Google facing regulatory crackdown in South Africa

Google’s dominance in online search has triggered a regulatory crackdown by South Africa’s antitrust body.

The watchdog determined that Alphabet Inc.-owned Google’s search dominance “distorts platform competition” in favour of large market players.

It recommended several remedies focused on improving visibility for smaller South African companies in search results to address this.

“Google has an influence on platform competition because it is where most online journeys start,” said Competition Commission Chairman James Hodge in a media briefing on Monday.

“Google does give prominence to paid results, which means that the largest platforms with the biggest marketing budgets can dominate the Google search page.”

Google didn’t immediately respond to requests for comment.

The findings are the result of a broad investigation into Google and other tech platforms operating in South Africa over competition concerns that launched in 2021.
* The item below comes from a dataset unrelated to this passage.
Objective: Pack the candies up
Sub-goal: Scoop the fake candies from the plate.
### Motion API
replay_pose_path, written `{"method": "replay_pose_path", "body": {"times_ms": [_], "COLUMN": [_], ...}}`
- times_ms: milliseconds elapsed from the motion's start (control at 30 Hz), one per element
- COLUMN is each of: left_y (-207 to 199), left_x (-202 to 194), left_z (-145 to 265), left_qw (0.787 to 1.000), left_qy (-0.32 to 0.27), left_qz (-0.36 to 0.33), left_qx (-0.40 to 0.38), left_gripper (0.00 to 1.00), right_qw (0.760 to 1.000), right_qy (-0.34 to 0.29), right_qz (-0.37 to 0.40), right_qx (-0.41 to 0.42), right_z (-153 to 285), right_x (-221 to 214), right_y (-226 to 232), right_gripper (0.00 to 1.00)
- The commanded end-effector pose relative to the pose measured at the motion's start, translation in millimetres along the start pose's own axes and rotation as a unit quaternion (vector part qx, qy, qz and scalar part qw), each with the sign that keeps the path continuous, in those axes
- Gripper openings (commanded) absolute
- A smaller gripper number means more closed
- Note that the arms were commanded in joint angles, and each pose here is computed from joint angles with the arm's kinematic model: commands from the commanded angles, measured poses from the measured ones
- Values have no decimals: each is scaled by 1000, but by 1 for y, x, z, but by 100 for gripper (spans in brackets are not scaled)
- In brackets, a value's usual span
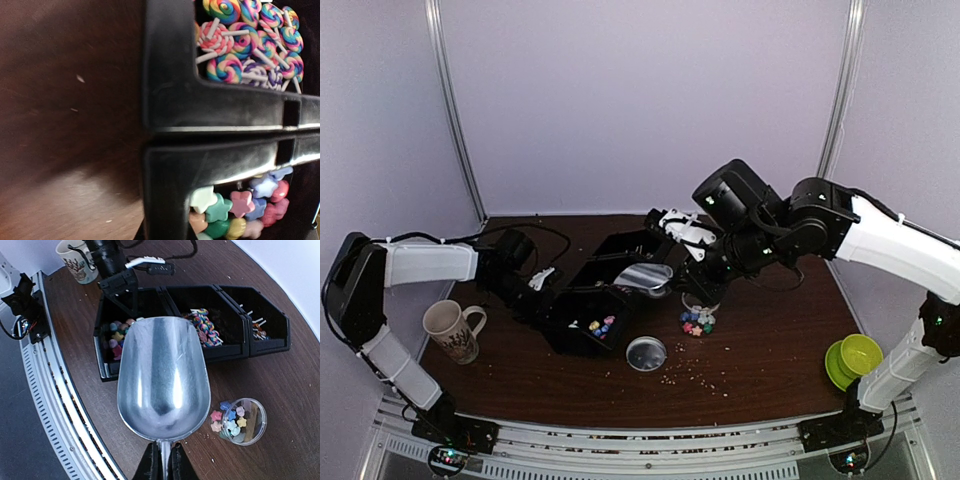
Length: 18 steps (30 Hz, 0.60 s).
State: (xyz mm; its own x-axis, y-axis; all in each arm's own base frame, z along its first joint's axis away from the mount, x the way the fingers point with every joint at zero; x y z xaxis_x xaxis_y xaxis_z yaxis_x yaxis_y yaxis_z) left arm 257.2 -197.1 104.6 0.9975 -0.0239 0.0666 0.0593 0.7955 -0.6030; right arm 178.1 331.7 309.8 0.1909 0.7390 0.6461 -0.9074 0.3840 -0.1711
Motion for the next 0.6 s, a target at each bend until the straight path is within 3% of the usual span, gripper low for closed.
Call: {"method": "replay_pose_path", "body": {"times_ms": [0,200,367,567], "left_y": [-63,-67,-41,-36], "left_x": [27,25,33,36], "left_z": [23,23,26,39], "left_qw": [980,977,990,983], "left_qy": [-50,-49,-87,-124], "left_qz": [-85,-91,-100,-126], "left_qx": [-172,-188,-40,47], "left_gripper": [0,0,0,0], "right_qw": [998,998,997,992], "right_qy": [-48,-18,28,84], "right_qz": [22,50,70,90], "right_qx": [26,28,14,-2], "right_z": [15,10,2,-14], "right_x": [26,24,16,8], "right_y": [13,21,19,16], "right_gripper": [0,0,0,0]}}
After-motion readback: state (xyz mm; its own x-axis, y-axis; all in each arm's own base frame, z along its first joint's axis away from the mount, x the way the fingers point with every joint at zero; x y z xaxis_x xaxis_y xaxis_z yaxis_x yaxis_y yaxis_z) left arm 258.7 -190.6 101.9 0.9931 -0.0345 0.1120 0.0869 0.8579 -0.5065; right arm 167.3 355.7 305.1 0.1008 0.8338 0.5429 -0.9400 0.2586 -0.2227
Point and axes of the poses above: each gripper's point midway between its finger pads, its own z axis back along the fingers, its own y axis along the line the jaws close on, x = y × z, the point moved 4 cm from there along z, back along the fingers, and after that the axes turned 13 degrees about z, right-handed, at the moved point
The probe also looked at Naspers’ Takealot, Uber Eats and Apple’s App Store.

Africa’s most developed economy joins a number of other large jurisdictions, such as the US, Europe and India, in looking at the dominance of Google in search and ad-tech functions.

The watchdog determined that Google must introduce a unit that appears in search results to give more prominence to smaller South African platforms relevant to the search query.

It must also make it easier for consumers to identify and support local platforms by adding a flag identifier and search filter for South African companies.

The company must also provide R180 million in advertising credits and free training for small platforms to use Google’s paid search functions to help with customer acquisition.

It must spend R150 million to support the performance of small and medium-sized enterprises and black-owned firms in organic results to offset what the watchdog described as the “competitive disadvantages faced on Google search.”

It follows a similar probe of South Africa’s mobile operators, which resulted in the competition commissioner telling dominant wireless carriers such as MTN and Vodacom to lower their prices in late 2019.